My initial hesitancy comes from the fact we’re yet to see a CDNA multi-chip GPU. AMD forked its graphics architectures into RDNA and CDNA fairly recently—the former being for gaming and the latter being for compute. Such as it is that you’ll find RDNA in the RX 6000-series and CDNA in the Instinct MI100.
The Instinct MI100 is an absolute beast of a GPU. AMD tore just about everything you’d need to game on this card off the silicon and stuffed the spaces with even more compute units, for a total of 120. That’s 50% more than ‘Big Navi’. That dramatically increases the computational might of this card, which makes it fit to operate at pace in its primary function: chomping down on numbers in a data centre.
Datacentres are geared towards raw bandwidth and raw compute, and it’s in these settings that a card with as much of both as you can get. A multi-chip GPU seems a perfect fit, no?

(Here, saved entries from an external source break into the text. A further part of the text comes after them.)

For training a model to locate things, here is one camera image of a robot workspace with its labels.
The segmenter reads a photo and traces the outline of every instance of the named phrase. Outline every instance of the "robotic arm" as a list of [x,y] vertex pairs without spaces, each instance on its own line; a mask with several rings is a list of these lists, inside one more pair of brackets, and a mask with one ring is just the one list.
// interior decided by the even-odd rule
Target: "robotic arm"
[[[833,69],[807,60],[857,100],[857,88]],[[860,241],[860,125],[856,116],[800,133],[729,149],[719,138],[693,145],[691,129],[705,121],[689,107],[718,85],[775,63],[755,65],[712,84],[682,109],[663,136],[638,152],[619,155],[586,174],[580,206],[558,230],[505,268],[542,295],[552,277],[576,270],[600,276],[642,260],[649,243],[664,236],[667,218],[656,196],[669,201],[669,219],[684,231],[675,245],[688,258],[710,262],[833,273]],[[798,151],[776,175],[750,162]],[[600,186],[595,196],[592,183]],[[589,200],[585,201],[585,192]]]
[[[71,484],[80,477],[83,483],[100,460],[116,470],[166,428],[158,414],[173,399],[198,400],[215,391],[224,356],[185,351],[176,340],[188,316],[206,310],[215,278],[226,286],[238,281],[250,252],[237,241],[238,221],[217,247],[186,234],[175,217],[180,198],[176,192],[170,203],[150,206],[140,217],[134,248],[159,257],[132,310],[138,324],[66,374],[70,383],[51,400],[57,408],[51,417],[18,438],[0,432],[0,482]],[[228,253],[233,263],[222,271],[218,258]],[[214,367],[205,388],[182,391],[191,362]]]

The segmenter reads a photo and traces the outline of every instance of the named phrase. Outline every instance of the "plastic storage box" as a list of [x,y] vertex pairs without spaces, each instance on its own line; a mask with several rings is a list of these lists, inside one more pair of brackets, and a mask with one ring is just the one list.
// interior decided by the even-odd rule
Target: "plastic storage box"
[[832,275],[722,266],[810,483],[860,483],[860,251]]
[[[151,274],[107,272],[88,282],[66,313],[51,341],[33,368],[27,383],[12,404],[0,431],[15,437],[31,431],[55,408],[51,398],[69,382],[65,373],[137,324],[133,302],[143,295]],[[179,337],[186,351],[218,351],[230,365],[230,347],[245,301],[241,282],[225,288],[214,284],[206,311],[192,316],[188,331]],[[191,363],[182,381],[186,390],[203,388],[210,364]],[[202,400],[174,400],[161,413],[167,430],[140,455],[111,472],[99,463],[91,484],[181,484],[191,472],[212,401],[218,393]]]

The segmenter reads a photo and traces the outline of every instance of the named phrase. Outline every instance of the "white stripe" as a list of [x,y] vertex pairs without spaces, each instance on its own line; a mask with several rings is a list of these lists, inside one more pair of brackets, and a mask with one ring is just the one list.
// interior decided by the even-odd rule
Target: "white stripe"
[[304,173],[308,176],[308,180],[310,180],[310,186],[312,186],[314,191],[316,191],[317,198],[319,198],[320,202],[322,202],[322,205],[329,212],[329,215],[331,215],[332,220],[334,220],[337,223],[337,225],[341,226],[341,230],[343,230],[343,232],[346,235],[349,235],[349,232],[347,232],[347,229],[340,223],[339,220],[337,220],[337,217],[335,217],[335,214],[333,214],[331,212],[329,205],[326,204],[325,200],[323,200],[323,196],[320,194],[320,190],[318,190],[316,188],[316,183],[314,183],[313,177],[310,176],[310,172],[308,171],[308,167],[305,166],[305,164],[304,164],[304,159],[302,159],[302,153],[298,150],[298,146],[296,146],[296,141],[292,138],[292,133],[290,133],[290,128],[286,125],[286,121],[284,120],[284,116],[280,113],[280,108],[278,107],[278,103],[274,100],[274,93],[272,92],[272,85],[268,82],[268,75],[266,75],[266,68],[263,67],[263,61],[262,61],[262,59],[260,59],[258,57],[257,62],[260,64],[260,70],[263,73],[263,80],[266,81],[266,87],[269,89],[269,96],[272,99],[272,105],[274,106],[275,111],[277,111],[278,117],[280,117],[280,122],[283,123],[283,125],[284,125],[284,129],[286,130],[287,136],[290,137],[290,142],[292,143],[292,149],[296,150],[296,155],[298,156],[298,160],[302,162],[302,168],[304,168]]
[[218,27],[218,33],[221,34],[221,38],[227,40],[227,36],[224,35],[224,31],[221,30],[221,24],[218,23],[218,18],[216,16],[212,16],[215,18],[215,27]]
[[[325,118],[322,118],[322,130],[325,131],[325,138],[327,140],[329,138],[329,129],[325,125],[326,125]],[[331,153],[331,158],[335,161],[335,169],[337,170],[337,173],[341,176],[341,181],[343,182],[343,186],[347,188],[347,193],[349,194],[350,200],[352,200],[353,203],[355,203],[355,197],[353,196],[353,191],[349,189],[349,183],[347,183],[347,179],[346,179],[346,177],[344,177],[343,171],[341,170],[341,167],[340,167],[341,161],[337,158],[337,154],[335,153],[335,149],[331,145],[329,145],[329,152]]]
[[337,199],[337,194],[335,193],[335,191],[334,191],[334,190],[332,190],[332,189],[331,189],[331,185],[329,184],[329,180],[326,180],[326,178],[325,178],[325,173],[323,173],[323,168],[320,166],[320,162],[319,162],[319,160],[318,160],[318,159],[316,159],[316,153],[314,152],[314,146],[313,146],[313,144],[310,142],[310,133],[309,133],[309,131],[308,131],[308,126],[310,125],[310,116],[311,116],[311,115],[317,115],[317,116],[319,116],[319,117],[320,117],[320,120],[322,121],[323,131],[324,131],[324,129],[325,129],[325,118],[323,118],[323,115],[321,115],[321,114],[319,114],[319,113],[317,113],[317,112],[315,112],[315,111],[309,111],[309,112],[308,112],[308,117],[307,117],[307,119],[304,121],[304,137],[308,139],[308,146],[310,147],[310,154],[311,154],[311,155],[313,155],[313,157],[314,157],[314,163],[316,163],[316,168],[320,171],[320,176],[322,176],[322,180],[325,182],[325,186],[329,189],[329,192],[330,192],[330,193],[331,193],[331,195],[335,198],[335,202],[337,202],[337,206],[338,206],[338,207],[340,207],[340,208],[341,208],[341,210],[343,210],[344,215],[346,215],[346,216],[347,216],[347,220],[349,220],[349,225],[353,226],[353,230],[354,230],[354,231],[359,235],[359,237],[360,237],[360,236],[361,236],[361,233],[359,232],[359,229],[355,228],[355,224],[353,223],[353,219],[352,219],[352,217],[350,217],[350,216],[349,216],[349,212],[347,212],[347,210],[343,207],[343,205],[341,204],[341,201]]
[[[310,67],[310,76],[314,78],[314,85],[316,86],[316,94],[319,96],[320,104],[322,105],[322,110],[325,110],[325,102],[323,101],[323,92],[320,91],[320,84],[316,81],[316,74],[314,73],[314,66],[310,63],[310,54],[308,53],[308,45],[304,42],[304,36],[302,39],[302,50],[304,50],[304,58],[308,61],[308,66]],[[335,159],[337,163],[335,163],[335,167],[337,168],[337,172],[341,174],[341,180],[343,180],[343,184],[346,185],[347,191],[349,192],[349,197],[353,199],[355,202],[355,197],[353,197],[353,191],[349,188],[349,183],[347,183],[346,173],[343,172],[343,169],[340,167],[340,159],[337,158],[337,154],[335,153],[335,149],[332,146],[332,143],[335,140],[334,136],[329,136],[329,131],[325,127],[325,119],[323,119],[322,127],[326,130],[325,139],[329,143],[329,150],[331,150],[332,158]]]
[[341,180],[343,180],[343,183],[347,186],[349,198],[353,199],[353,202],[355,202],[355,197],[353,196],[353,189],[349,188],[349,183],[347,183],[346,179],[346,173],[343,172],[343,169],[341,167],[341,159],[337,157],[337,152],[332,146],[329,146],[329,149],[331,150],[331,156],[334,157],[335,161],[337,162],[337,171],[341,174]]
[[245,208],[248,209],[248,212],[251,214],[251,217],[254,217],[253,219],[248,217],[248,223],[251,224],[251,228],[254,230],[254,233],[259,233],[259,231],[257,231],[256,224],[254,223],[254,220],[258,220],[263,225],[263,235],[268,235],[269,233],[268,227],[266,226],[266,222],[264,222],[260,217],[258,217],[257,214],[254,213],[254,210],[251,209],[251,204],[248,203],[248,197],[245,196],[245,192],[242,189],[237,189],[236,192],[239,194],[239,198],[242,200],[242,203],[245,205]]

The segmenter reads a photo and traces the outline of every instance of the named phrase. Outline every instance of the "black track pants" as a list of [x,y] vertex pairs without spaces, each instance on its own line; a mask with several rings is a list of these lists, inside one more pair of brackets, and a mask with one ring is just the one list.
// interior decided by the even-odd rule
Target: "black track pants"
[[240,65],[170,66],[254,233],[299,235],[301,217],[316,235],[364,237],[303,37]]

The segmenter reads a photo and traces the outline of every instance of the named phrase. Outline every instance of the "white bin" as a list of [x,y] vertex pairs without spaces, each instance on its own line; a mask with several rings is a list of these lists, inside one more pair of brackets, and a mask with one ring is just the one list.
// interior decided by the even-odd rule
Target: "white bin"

AMD has as much reason, if not more, to first get a multi-chip GPU working for the datacentre ahead of any gaming aspirations of a similar ilk. A far more controlled ecosystem than PCs as a whole, and with a focus on raw compute over frame-by-frame speed, it appears the easier first step into a world of cross-chip communication in graphics, too—it’s where Intel’s placing its first tile-based GPU, Ponte Vecchio.
There are sure to be further considerations, however, and gaming is a significantly larger market for AMD’s GPUs than its server accelerators. Such a CDNA GPU could well be in the works, too.
And I’m just about willing to look past any initial apprehension for the slim hope of gaming on the feigned RDNA 3 160 CU behemoth that everyone’s longing for. That’s said to be comprised of two 80 CU chiplets—a total of 10,240 cores in total. A chip that would make such a mockery of the so-called ‘Big Navi’ that we’ll have to retroactively rename the RX 6900 XT to something more more befitting its slender CU count.
I don’t dare consider the TDP of such a monster—the 80 CU AMD RX 6900 XT comes in at 300W alone.
The introduction of chiplets with the Zen 2 architecture has been so incredibly beneficial to the AMD’s CPU division that getting said engineering smarts over to the GPU side pronto seems a given. We know AMD’s keen to share what it’s learned with Zen on the graphics side—an approach that’s paid dividends with RDNA 2, the 7nm process, clock speeds, and cache—and chiplets would make for a clever cooperative venture, that’s for sure.
Whichever way you slice it, MCM GPUs are the likely answer to growing monolithic chip costs and limitations.